SUPPLIED INFORMATION section start
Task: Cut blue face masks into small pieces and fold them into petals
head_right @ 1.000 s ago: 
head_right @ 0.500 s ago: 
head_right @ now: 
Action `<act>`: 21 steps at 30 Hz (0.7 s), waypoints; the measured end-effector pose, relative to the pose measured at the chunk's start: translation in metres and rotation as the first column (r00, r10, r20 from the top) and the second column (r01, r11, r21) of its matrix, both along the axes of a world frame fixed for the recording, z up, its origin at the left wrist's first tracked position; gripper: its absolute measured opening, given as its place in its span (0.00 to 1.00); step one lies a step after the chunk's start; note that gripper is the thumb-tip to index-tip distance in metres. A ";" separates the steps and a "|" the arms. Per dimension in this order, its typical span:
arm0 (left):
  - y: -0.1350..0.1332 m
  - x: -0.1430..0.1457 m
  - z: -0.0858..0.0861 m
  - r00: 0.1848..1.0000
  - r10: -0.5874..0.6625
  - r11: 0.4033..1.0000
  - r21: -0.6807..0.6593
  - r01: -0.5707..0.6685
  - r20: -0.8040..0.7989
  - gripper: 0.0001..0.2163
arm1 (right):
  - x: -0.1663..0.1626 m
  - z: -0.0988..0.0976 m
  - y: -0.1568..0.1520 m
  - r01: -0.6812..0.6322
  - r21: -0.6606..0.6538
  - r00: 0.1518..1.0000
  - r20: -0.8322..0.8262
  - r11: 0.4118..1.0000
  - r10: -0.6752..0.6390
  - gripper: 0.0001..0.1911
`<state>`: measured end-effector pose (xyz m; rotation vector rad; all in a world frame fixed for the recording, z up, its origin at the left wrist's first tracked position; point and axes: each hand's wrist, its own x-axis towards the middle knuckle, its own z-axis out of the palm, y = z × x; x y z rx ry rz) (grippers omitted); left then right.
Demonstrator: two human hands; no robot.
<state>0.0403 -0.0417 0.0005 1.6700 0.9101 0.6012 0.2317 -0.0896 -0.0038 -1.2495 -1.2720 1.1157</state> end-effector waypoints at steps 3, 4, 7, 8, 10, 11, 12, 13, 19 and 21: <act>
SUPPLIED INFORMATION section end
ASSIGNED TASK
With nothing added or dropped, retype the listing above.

PROBLEM SOLUTION
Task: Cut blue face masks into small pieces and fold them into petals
head_right @ 1.000 s ago: 
head_right @ 0.500 s ago: 
head_right @ now: 
Action `<act>`: 21 steps at 30 Hz (0.7 s), waypoints; the measured end-effector pose, relative to the pose measured at the chunk's start: translation in metres and rotation as the first column (r00, r10, r20 from the top) and the second column (r01, r11, r21) of its matrix, both along the axes of a world frame fixed for the recording, z up, its origin at the left wrist's first tracked position; gripper: its absolute measured opening, given as its place in its span (0.00 to 1.00); step one lies a step after the chunk's start; note that gripper is the thumb-tip to index-tip distance in metres. A ";" separates the steps and a "|" the arms. Per dimension in this order, its typical span:
arm0 (left):
  - y: -0.1350..0.1332 m
  - x: -0.1430..0.1457 m
  - z: -0.0858..0.0861 m
  - r00: 0.1848..1.0000
  - r10: -0.5874..0.6625
  - r11: 0.4033..1.0000
  - r21: -0.6807..0.6593
  - r01: -0.5707..0.6685
  - r20: -0.8040..0.7989
  - gripper: 0.0001..0.2163
arm1 (right):
  - x: -0.1663..0.1626 m
  - z: -0.0988..0.0976 m
  - y: -0.1568..0.1520 m
  - r01: -0.6812..0.6322
  - r21: -0.6606..0.6538
  - r00: 0.1518..1.0000
  - r20: -0.8322..0.8262
  - r11: 0.4118..1.0000
  - r10: -0.6752..0.6390
  - gripper: 0.0001..0.1911
`<state>`: measured end-effector pose (xyz m; rotation vector rad; all in a world frame fixed for the recording, z up, its origin at the left wrist's first tracked position; point and axes: each hand's wrist, its own x-axis towards the middle knuckle, its own z-axis out of the palm, y = z × x; x y z rx ry rz) (grippers omitted); left then right.
Demonstrator: two human hands; no robot.
<state>0.0403 -0.0417 0.0005 1.6700 0.9101 0.6012 0.2317 -0.0896 -0.0038 -1.2495 -1.2720 1.1157</state> end-effector waypoints at steps 3, 4, 7, 8, 10, 11, 12, 13, 19 and 21: <act>

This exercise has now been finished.